_What this task involves:_
Please copy each line of the data that includes the string "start".

_Recorded information:_
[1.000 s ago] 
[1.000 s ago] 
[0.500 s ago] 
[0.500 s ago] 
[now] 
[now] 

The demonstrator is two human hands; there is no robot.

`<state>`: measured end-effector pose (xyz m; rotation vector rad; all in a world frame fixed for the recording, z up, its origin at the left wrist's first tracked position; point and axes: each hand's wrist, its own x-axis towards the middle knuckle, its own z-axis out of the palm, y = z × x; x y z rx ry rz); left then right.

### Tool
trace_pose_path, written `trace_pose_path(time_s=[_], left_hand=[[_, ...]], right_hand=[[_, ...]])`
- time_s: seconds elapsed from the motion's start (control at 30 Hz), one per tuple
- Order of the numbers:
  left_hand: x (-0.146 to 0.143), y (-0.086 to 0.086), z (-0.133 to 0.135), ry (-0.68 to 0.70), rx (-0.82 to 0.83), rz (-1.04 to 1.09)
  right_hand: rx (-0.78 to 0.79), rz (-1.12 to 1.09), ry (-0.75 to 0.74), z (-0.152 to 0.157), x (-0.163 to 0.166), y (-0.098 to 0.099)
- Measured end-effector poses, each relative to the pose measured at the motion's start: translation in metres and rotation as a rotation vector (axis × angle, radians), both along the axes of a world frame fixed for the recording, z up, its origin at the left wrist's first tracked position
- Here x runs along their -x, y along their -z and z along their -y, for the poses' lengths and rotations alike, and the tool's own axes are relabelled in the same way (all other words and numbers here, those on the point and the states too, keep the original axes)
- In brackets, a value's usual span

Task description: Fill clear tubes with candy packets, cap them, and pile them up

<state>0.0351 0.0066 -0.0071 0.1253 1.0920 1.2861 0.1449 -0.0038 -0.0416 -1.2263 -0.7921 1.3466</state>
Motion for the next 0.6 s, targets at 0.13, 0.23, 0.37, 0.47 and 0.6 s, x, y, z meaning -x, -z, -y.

_Your response:_
- time_s: seconds elapsed from the motion's start (control at 30 Hz), one per tuple
- Measured end-effector poses, each relative to the pose measured at the motion's start: translation in metres and rotation as a rotation vector (axis × angle, radians), both along the axes of a world frame fixed for the recording, z up, its origin at the left wrist's first tracked position

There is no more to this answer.